Return the data that follows, keeping every word and mark unchanged.

Stored data Block Start

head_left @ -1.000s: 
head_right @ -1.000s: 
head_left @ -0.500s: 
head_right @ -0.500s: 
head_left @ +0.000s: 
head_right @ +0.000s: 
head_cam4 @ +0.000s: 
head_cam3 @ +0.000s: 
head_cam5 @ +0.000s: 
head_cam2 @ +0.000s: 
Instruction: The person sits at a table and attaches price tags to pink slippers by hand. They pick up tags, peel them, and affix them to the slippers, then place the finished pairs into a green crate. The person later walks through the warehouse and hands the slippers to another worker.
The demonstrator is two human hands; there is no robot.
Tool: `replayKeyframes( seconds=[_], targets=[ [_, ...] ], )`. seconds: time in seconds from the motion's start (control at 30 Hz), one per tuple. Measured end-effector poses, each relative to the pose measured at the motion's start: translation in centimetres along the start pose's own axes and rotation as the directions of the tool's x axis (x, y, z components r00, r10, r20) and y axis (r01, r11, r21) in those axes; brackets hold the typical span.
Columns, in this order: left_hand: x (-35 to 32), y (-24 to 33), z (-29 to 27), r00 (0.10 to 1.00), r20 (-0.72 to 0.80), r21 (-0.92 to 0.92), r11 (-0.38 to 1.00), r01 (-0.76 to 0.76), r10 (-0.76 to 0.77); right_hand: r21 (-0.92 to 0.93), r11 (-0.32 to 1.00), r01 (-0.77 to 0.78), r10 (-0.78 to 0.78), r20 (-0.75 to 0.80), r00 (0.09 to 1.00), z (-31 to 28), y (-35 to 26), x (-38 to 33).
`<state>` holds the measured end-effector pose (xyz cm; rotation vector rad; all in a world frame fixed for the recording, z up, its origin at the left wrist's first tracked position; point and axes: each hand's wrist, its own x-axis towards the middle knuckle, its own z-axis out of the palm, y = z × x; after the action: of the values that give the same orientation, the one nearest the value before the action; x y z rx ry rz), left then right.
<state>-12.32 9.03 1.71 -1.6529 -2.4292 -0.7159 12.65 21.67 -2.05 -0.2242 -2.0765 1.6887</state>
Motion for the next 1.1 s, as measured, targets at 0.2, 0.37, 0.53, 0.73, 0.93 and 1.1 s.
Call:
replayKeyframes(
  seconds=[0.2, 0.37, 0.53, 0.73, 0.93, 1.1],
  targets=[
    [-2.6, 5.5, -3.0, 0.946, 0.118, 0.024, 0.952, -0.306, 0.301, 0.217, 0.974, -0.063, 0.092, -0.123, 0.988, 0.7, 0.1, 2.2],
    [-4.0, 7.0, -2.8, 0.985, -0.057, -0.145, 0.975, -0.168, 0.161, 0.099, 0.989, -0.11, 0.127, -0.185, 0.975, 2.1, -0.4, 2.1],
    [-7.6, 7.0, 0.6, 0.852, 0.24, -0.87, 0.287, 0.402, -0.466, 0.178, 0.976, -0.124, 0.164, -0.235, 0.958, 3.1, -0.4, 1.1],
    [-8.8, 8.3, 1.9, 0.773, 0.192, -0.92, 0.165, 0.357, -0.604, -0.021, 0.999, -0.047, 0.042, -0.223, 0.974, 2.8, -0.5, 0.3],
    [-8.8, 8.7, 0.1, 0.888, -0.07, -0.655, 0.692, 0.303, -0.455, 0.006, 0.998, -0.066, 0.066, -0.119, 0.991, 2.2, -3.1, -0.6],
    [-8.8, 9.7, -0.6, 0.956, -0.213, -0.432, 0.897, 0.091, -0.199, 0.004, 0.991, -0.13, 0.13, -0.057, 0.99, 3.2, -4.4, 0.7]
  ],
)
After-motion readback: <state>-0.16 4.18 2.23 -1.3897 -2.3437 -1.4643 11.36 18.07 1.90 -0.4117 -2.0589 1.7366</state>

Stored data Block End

## [Exercise answer]
head_left @ -1.000s: 
head_right @ -1.000s: 
head_left @ -0.500s: 
head_right @ -0.500s: 
head_left @ +0.000s: 
head_right @ +0.000s: 
head_cam4 @ +0.000s: 
head_cam3 @ +0.000s: 
head_cam5 @ +0.000s: 
head_cam2 @ +0.000s: 
Instruction: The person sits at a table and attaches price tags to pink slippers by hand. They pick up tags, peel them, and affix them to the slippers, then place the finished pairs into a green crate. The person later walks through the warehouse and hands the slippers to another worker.
The demonstrator is two human hands; there is no robot.
Tool: `replayKeyframes( seconds=[_], targets=[ [_, ...] ], )`. seconds: time in seconds from the motion's start (control at 30 Hz), one per tuple. Measured end-effector poses, each relative to the pose measured at the motion's start: translation in centimetres along the start pose's own axes and rotation as the directions of the tool's x axis (x, y, z components r00, r10, r20) and y axis (r01, r11, r21) in those axes; brackets hold the typical span.
Columns, in this order: left_hand: x (-35 to 32), y (-24 to 33), z (-29 to 27), r00 (0.10 to 1.00), r20 (-0.72 to 0.80), r21 (-0.92 to 0.92), r11 (-0.38 to 1.00), r01 (-0.76 to 0.76), r10 (-0.76 to 0.77); right_hand: r21 (-0.92 to 0.93), r11 (-0.32 to 1.00), r01 (-0.77 to 0.78), r10 (-0.78 to 0.78), r20 (-0.75 to 0.80), r00 (0.09 to 1.00), z (-31 to 28), y (-35 to 26), x (-38 to 33).
`<state>` holds the measured end-effector pose (xyz cm; rotation vector rad; all in a world frame fixed for the recording, z up, its origin at the left wrist's first tracked position; point and axes: each hand's wrist, its own x-axis towards the middle knuckle, its own z-axis out of the palm, y = z × x; after the action: of the values that give the same orientation, the one nearest the value before the action; x y z rx ry rz), left then right.
<state>-12.32 9.03 1.71 -1.6529 -2.4292 -0.7159 12.65 21.67 -2.05 -0.2242 -2.0765 1.6887</state>
Motion for the next 1.1 s, as measured, targets at 0.2, 0.37, 0.53, 0.73, 0.93 and 1.1 s.
Call:
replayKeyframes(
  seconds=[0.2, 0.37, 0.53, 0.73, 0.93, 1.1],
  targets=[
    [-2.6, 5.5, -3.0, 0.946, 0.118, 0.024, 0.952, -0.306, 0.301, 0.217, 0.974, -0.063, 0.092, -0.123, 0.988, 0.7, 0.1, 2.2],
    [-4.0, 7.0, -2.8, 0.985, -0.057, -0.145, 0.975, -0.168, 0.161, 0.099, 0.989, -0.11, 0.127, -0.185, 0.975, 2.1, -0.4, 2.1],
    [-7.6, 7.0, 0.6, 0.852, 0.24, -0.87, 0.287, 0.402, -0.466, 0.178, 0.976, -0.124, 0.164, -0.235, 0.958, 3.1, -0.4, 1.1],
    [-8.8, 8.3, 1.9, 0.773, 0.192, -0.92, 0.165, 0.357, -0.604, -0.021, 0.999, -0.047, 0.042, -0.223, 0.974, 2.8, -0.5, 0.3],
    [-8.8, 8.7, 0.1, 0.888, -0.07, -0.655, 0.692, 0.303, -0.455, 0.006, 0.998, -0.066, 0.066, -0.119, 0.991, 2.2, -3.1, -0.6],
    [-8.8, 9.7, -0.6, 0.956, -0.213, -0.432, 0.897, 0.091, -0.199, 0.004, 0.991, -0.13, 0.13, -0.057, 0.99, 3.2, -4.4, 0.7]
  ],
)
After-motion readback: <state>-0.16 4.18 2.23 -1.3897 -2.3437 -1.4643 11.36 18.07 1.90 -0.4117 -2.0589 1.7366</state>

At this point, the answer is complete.